Festival dá pistas de mudanças na sua orientação

O Estado de S. Paulo

qua, 22/07/2009 - 8h04 | Do Portal do Governo

Concertos do fim de semana tiveram a produção contemporânea com ênfase 

A música contemporânea passa a ocupar o primeiro plano da cena no Festival de Inverno de Campos do Jordão. Foram necessários quarenta anos para o evento mais “nobre” do festival, no sábado às 21 horas no Auditório Cláudio Santoro, enfocar música contemporânea. No último sábado, a trupe de professores internacionais, a maioria do Conservatório de Paris, fez um programa inteiro com música do século 20 cujas duas últimas peças são assinadas por Iannis Xenakis e Olivier Messiaen. Verdade que as duas peças neoclássicas, de Berthomieu e Françaix, são fraquíssimas; compensou, porém, a sonata para viola, flauta e harpa de Debussy, sempre instigante. Quebrou-se também outro tabu: o diretor pedagógico do Festival, Silvio Ferraz, subiu ao palco após o intervalo para comentar rapidamente as peças de Xenakis e Messiaen. Auditório cheio, aplausos entusiasmados no final. Simples, não? Quando se dão algumas chaves para o público compreender o que vai assistir, a música contemporânea, por mais complexa que seja, torna-se compreensível a todo tipo de público. 

Okho, peça para três tambores do grego radicado na França Iannis Xenakis (1922-2001), recebeu uma leitura competente e apaixonada de três grandes percussionistas: o francês Florent Jordelet e os brasileiros radicados no exterior Eduardo Leandro e Carlos Tarcha. O mesmo Eduardo Leandro, na regência, e o pianista Paulo Guimarães Álvares como solista, no entanto, foram as estrelas da sensacional Oiseaux Exotiques de Olivier Messiaen (1908- 1992).

Entre sexta e sábado, viram-se as duas faces do Festival de Inverno: o tradicional, com um maravilhoso recital de Nelson Freire, onde os pontos altos foram um Schumann (Papillons) e um Debussy (seis prelúdios) estarrecedores; e os novos rumos, com um sábado basicamente contemporâneo. No fim de tarde, a capela do Palácio recebeu um concerto inteiramente dedicado ao compositor francês Henri Dutilleux, ainda vivo, aos 93 anos. Novamente, a curta porém exata fala de Silvio Ferraz guiou o público para audição: as três primeiras peças, da década de 40, são neoclássicas, mas bem mais suculentas e interessantes do que a insossa penca de neotonais franceses daquela época, praticamente todos de segunda classe. Sensacional, porém, foi a peça final, intitulada Les Citations, de 1985, em que Dutilleux tece um refinado contraponto a partir de jogos sutis de timbres. Destaque à parte é o modo como o compositor trata o cravo, de modo turbinado – e ponto para Paulo Guimarães Álvares.

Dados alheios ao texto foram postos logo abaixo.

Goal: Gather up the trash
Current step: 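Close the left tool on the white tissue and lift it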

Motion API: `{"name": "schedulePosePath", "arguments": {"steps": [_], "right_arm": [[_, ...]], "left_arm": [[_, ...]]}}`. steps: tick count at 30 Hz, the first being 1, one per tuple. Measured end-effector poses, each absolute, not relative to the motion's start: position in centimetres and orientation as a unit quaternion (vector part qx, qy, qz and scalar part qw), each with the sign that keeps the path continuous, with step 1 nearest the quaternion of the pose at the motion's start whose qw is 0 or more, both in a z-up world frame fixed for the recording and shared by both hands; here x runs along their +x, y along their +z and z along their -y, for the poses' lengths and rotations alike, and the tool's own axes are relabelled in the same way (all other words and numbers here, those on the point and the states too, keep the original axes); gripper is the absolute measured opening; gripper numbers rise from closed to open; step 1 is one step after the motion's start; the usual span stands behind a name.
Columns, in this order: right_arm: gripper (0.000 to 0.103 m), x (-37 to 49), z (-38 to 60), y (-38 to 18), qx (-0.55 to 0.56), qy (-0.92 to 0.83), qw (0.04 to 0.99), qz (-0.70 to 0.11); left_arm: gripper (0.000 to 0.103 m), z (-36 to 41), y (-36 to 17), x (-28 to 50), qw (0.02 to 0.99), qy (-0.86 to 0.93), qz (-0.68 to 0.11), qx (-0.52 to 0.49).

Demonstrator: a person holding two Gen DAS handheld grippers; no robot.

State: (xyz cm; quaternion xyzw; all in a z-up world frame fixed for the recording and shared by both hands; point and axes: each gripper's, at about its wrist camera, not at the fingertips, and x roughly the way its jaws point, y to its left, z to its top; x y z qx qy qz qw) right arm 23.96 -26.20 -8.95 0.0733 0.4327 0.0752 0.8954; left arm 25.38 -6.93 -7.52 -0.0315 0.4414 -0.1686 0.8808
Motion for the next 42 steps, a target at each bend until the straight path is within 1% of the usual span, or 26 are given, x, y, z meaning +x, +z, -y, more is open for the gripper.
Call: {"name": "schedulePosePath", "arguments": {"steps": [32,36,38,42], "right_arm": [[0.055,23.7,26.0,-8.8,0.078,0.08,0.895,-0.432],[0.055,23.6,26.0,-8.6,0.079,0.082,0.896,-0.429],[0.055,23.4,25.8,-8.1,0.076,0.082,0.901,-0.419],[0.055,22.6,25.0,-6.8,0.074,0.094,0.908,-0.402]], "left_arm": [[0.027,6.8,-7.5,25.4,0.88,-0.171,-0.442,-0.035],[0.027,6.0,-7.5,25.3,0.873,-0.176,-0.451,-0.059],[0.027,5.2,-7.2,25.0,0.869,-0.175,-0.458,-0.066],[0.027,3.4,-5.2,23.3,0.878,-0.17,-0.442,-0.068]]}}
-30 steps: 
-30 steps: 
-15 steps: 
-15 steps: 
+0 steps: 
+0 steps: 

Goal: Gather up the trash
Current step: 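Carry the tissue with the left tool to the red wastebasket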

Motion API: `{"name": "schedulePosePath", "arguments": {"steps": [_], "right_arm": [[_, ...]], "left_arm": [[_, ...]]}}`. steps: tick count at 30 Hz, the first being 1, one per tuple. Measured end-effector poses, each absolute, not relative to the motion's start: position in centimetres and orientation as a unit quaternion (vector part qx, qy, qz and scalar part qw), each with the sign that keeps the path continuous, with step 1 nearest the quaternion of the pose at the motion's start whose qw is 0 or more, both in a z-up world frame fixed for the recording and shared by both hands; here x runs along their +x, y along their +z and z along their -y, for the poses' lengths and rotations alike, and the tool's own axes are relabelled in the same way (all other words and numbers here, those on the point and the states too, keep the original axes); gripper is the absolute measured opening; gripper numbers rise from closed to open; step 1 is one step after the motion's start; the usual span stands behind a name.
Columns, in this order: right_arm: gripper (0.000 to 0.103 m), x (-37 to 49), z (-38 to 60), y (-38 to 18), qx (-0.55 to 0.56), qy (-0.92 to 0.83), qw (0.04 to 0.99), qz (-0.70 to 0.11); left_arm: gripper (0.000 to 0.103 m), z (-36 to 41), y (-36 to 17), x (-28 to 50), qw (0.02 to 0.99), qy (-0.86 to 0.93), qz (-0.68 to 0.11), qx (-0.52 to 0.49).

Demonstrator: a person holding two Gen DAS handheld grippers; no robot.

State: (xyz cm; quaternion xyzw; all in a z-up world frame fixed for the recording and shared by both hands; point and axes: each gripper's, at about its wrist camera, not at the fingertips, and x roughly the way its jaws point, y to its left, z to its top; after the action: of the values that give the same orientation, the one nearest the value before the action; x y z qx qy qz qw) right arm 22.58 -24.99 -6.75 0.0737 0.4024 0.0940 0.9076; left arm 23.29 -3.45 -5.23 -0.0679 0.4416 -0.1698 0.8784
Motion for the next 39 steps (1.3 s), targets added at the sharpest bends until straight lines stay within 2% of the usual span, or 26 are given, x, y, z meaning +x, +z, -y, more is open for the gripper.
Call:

Isso tudo não quer dizer que o festival vá transformar-se em evento exclusivo de música contemporânea. Mas há sinais claros de como funciona a transição por que passa o evento. E o que devemos aguardar para as próximas edições.Tradicionalmente estruturado em torno da orquestra sinfônica dos bolsistas, o festival inverteu o eixo e agora privilegia os grupos de câmara. E todos, garante Silvio Ferraz, todos os 156 alunos apresentam-se publicamente. Organizar o time de professores em torno de uma instituição é outra ótima ideia, pois dá coerência ao evento como um todo.

Das muitas conversas em torno da edição de 2010, Ferraz deixa escapar algumas coisas: quer acabar com o elitismo de os professores se hospedarem num hotel e os bolsistas no alojamento. Para o próximo ano acena-se com uma parceria com a Escola de Altos Estudos de Colônia. Ele falou também no New England Conservatory de Boston e na Juilliard de Nova York – até porque visões muito “neue musik”, como as do Conservatório de Paris ou Colônia, não refletem a cena pós-moderna das músicas contemporâneas.